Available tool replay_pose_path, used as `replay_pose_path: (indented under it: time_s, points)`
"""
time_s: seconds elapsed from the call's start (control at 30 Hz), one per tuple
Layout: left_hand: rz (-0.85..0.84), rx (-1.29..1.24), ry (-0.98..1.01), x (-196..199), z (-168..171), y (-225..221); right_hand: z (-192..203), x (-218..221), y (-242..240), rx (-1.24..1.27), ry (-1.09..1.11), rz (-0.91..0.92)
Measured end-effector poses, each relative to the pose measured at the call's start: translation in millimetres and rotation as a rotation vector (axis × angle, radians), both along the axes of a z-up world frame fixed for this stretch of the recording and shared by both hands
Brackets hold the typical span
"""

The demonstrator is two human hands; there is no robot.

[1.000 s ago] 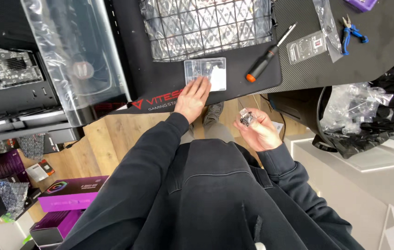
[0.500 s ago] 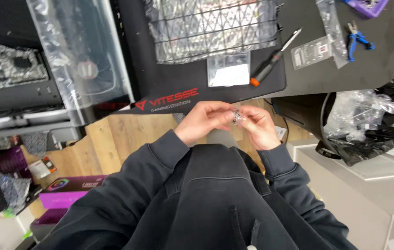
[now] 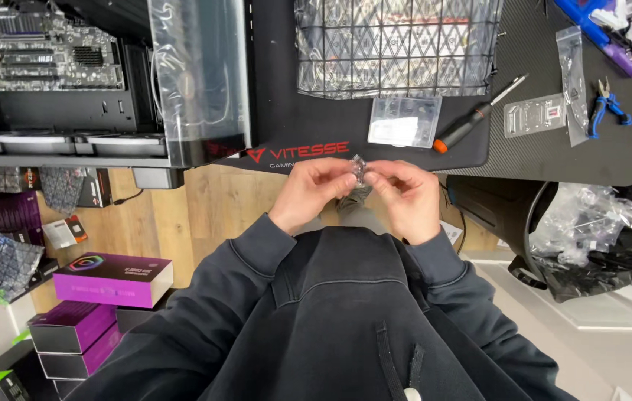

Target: The person installs a liquid cooler and other components into a computer case using a screwdriver.

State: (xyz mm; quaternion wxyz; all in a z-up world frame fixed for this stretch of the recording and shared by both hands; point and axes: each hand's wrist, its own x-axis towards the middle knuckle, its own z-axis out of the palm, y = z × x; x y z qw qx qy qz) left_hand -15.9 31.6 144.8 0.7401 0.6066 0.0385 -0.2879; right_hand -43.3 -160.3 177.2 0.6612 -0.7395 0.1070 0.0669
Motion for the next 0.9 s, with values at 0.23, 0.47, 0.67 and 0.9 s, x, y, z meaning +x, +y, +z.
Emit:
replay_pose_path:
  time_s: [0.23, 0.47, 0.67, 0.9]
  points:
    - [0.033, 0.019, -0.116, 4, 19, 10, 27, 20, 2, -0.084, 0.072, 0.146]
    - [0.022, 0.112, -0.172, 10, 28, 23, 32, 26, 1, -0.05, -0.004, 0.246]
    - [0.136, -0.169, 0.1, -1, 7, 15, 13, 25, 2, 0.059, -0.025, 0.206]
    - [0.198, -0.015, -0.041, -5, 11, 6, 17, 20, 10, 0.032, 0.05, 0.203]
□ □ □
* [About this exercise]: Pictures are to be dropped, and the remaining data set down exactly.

* [Answer to this exercise]:
Available tool replay_pose_path, used as `replay_pose_path: (indented under it: time_s, points)`
"""
time_s: seconds elapsed from the call's start (control at 30 Hz), one per tuple
Layout: left_hand: rz (-0.85..0.84), rx (-1.29..1.24), ry (-0.98..1.01), x (-196..199), z (-168..171), y (-225..221); right_hand: z (-192..203), x (-218..221), y (-242..240), rx (-1.24..1.27), ry (-1.09..1.11), rz (-0.91..0.92)
Measured end-effector poses, each relative to the pose measured at the call's start: translation in millimetres and rotation as a rotation vector (axis × angle, radians), both along the axes of a z-up world frame fixed for this stretch of the recording and shared by both hands
Brackets hold the typical span
"""

The demonstrator is two human hands; there is no robot.

[1.000 s ago] 
[0.500 s ago] 
[now] 

Target: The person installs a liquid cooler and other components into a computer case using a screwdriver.

State: (xyz mm; quaternion wxyz; all in a z-up world frame fixed for this stretch of the recording and shared by both hands; point and axes: each hand's wrist, its own x-axis towards the middle knuckle, its own z-axis out of the palm, y = z × x; x y z qw qx qy qz) left_hand -15.9 31.6 144.8 0.7401 0.6066 0.0385 -0.2879; right_hand -43.3 -160.3 177.2 0.6612 -0.7395 0.1070 0.0669
Motion for the next 0.9 s, with values at 0.23, 0.47, 0.67 and 0.9 s, x, y, z meaning +x, +y, +z.
Emit:
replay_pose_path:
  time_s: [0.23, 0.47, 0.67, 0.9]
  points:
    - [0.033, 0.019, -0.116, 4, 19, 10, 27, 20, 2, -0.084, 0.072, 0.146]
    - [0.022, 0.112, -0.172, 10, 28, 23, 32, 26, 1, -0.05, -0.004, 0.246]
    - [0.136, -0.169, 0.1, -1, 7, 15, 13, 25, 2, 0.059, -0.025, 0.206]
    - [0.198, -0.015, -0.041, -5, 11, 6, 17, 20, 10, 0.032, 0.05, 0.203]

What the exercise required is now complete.